Tue 26, Apr 2022 , Bridge Magazine , News
Providing a Light at the End of the Tunnel - Dr Michael Whishaw
"Nocturia is more common as you age, but it is not always an issue with the bladder, it may be related to sleep issues, kidney issues, fluid intake or even respiratory issues. The majority of older people who get up at night make more urine at night than is normal. To wake once in the night is common, twice or more is worth investigating.”
Working as a geriatrician since 1985, Dr Michael Whishaw has seen dramatic progress in the field. His patients often experience high levels of satisfaction simply because they grew up in a time with low expectations of the healthcare system where people were resigned to medical issues always being a part of their lives. The focus of geriatrics has shifted from employability, getting people to a level of health where they can return to work, to improving day to-day function.
“You can’t always cure, but you can improve quality of life. We often provide a light at the end of the tunnel,” says Dr Whishaw.
His patients are often encouraged to make lifestyle changes such as reducing caffeinated drinks, and successfully participate in bladder training and
pelvic floor physiotherapy. Dr Whishaw wants his patients to feel listened to and receive appropriate explanations throughout the course of their management plan.
An ideal continence management plan with regular follow-up would have a three-to-six-month duration, although, it takes longer to explore all options. As a rule of thumb, a management plan will start by exploring non-surgical options. Reviewing medications is also particularly important when treating incontinence in older people as they may negatively interact with and influence bladder and bowel function.
Part of the management plan will also involve implementing a therapeutic approach. In one such case, Dr Whishaw recalls a patient diagnosed with
dementia who experienced severe nocturia (waking in the night to urinate). She seemed distressed and in pain and was urinating six times a night. After
undergoing vaginal oestrogen therapy twice a week, this was reduced to getting up once a night.
As urinary incontinence is a risk factor for falls, this treatment can also be considered a safety measure.

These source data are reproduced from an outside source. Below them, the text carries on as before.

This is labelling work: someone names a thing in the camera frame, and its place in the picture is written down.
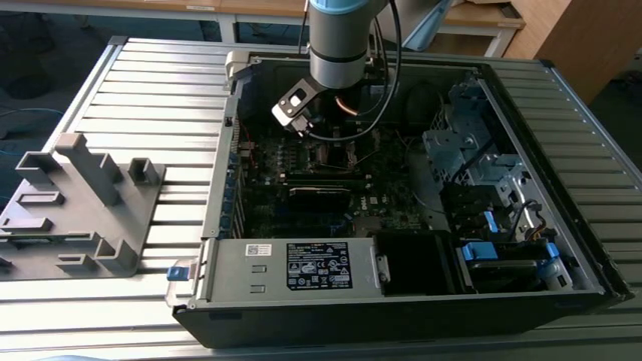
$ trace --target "aluminum extrusion table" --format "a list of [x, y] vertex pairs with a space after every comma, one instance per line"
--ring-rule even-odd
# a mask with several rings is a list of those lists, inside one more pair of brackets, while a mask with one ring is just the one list
[[[349, 355], [373, 359], [461, 350], [475, 351], [475, 357], [624, 359], [642, 352], [640, 298], [600, 314], [567, 317], [507, 337], [309, 348], [203, 348], [165, 306], [164, 272], [199, 250], [227, 95], [224, 59], [233, 49], [295, 51], [293, 47], [112, 39], [44, 150], [50, 149], [60, 132], [81, 132], [90, 150], [109, 152], [116, 162], [144, 156], [168, 165], [138, 273], [122, 279], [0, 283], [0, 352], [8, 352], [0, 359], [58, 355], [105, 359], [327, 359]], [[492, 65], [619, 270], [627, 282], [639, 286], [639, 172], [556, 71], [535, 61], [427, 54], [407, 57]], [[189, 292], [188, 283], [180, 284], [178, 297], [187, 298]]]

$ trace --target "motherboard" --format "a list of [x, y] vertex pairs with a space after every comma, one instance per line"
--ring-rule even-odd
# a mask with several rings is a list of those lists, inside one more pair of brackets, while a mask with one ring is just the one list
[[417, 136], [380, 128], [356, 142], [331, 144], [271, 125], [240, 124], [245, 238], [364, 237], [379, 229], [425, 228], [405, 166], [408, 153], [420, 151]]

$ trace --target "robotic arm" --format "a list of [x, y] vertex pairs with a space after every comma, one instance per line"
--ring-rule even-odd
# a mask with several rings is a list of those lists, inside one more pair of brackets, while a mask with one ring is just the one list
[[[284, 94], [272, 107], [272, 114], [281, 126], [295, 131], [301, 137], [307, 135], [323, 141], [351, 141], [365, 135], [376, 126], [397, 86], [401, 30], [396, 4], [393, 0], [309, 0], [309, 2], [312, 5], [309, 8], [311, 76], [300, 79]], [[325, 96], [337, 97], [359, 87], [365, 76], [369, 24], [387, 3], [389, 3], [393, 17], [397, 44], [392, 87], [387, 94], [381, 95], [385, 101], [368, 128], [355, 135], [327, 138], [312, 133], [311, 113], [307, 107], [313, 99]]]

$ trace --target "blue latch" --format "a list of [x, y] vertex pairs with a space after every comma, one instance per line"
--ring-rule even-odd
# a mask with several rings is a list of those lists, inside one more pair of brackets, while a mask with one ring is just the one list
[[177, 265], [168, 268], [168, 281], [189, 281], [189, 267]]
[[491, 232], [499, 232], [497, 224], [495, 223], [495, 218], [492, 217], [492, 212], [485, 211], [483, 212], [483, 215], [485, 216], [485, 221], [488, 222], [488, 228], [491, 229]]
[[551, 258], [559, 257], [559, 250], [554, 243], [546, 243], [546, 250]]
[[471, 242], [461, 247], [465, 261], [488, 261], [497, 259], [497, 253], [492, 242]]

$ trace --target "warning label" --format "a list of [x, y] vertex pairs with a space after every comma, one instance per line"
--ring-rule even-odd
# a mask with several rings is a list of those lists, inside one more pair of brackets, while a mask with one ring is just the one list
[[352, 288], [347, 243], [288, 243], [288, 288]]

The Continence Service of The Royal Melbourne Hospital has a special focus on nocturia and urodynamics. Dr Whishaw finds that the nuance of
nocturia is not widely understood: “Nocturia is more common as you age, but it is not always an issue with the bladder, it may be related to sleep issues, kidney issues, fluid intake or even respiratory issues. The majority of older people who get up at night make more urine at night than is
normal. To wake once in the night is common, twice or more is worth investigating.”
The Continence Service has a research base into the outcomes and processes surrounding nocturia, amongst other topics. Internationally there is consistent research being done into more effective drugs for overactive bladder. In addition, medical researchers are always searching for improved surgical methods and medication management.